Okupas e inhumanos
¿Por qué hay que aguantar a un Gobierno que pisotea la ley o la pone al servicio de los malhechores?
Con muy pocas horas de separación hemos visto cuatro escenas consecutivas que reflejan la falta de decoro, responsabilidad, principios y humanidad de un Gobierno insurgente y básicamente lerdo, por mucho que disfrace su estupidez con ropajes retóricos y escénicos falsamente engolados.
Casi al mismo tiempo en el que la alianza de incivilizados que permitió la investidura de El Perdedor rechazaba regular la prisión permanente revisable para los asesinos que ocultan a sus familias los cadáveres de sus víctimas, con madres mirando y llorando en el Congreso; defendía desde el atril la necesidad de proteger a Las Supremes del jolgorio televisivo sanchista cuyos nombres me ahorro por higiene mental: se trata de personajillos que insultan a diario a media España y convierten la respuesta que reciben, sin duda repudiable, en un acto de violencia sistémica extensible además a toda la derecha española que tiene por víctima final, y ése es el juego, al pobre Pedrito y a su inocente familia.
Las beneficiarias de tan triste apoyo hacían la peineta a un diputado que se burló del sainete, dañino para el feminismo serio y más propio de La casa de los gemelos, en el mismo lugar donde la madre de Marta Calvo, asesinada y desaparecida hace seis años, lloraba por el insólito auxilio parlamentario de los «progresistas» a criminales como el de su niña.
En la tercera escena de ignominia aparece Fernando Pequeño Marlaska, el diminuto ministro del Interior, soltando por esa boca mentirosa el mantra de que vamos fenomenal de delincuencia, como con la economía, y que si hay contabilizadas más agresiones sexuales no es porque haya más delincuentes sexuales, sino porque ahora las mujeres tienen menos miedo a denunciar.
Nos quedamos sin saber su explicación para el formidable aumento de homicidios, que según su indigente teoría obedecerá a que hora los asesinados denuncian más, aunque nos quedamos con las ganas de conocer cómo justificaría Liliputiense Marlaska que un muerto pueda acudir a la comisaría a alertar sobre su propio asesinato y cómo hacían antes para esconder su cuerpo y que no computara en las estadísticas criminales.
Hace falta ser bobo, y creer que los demás lo son, para negar la evidencia objetiva de que en España se cometen más delitos graves que nunca, y que una buena parte del problema tiene que ver con la inmigración irregular masiva: solo hay que ver la composición de la población penitenciaria y saber hacer una regla de tres para llegar a una conclusión que no va a desaparecer porque lo digan Marlaska o Sánchez con su habitual desparpajo. El mismo que tienen para presumir de crecimiento económico y de empleo falseando las cifras para decirle a la afición que no se crean lo que ven con sus propios ojos y se queden mejor con las mentiras oficiales.
El último episodio lo ha protagonizado Sánchez en persona, al sostener que a España no le pasa nada por carecer de Presupuestos Generales del Estado en toda la legislatura y seguir gobernando, por llamarlo de alguna manera, con los de otro Gobierno y otro Parlamento.
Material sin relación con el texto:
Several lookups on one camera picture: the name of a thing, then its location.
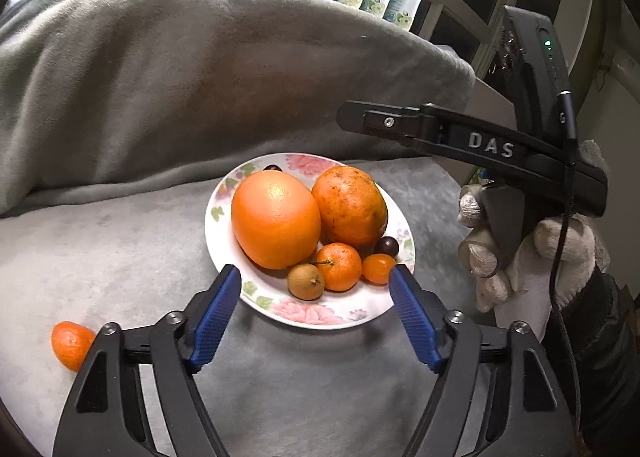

Asegura la calamidad en cuestión que, hombre, como hay guerra en Irán, nadie puede pedirle que pierda el tiempo en chiquilladas.
Solo la cadena de complicidades pensionadas por el sanchismo explica que, ante tal cúmulo de insensateces, ilegalidades y agresiones a la inteligencia, no haya una revuelta popular, pacífica pero masiva, a las puertas de La Moncloa y del Congreso, okupados literalmente por una especie de Mafia ajena a todos los controles de calidad democrática, contraria a la Constitución, secuestradora de la democracia y resumida en una imagen: han legislado a la vez a favor del asesino de Marta Calvo, de las actrices malas del feminismo de pega y de la falsa víctima Quequé, ese tonto con balcones que quería volar la cruz de Cuelgamuros y utilizar sus cascotes para apedrear a curas.
Pero no presentan, en toda la legislatura, la principal Ley exigible constitucionalmente a cualquier Gobierno, esa que para Sánchez era constitutiva de disolución de las Cámaras en el caso de Rajoy y que a él mismo le llevó a convocar elecciones anticipadas en 2019 para ver si rascaba más votos. Ahora ya no es relevante, porque hay guerra. Y la hay: la que él libra contra la democracia, ya en prisión permanente.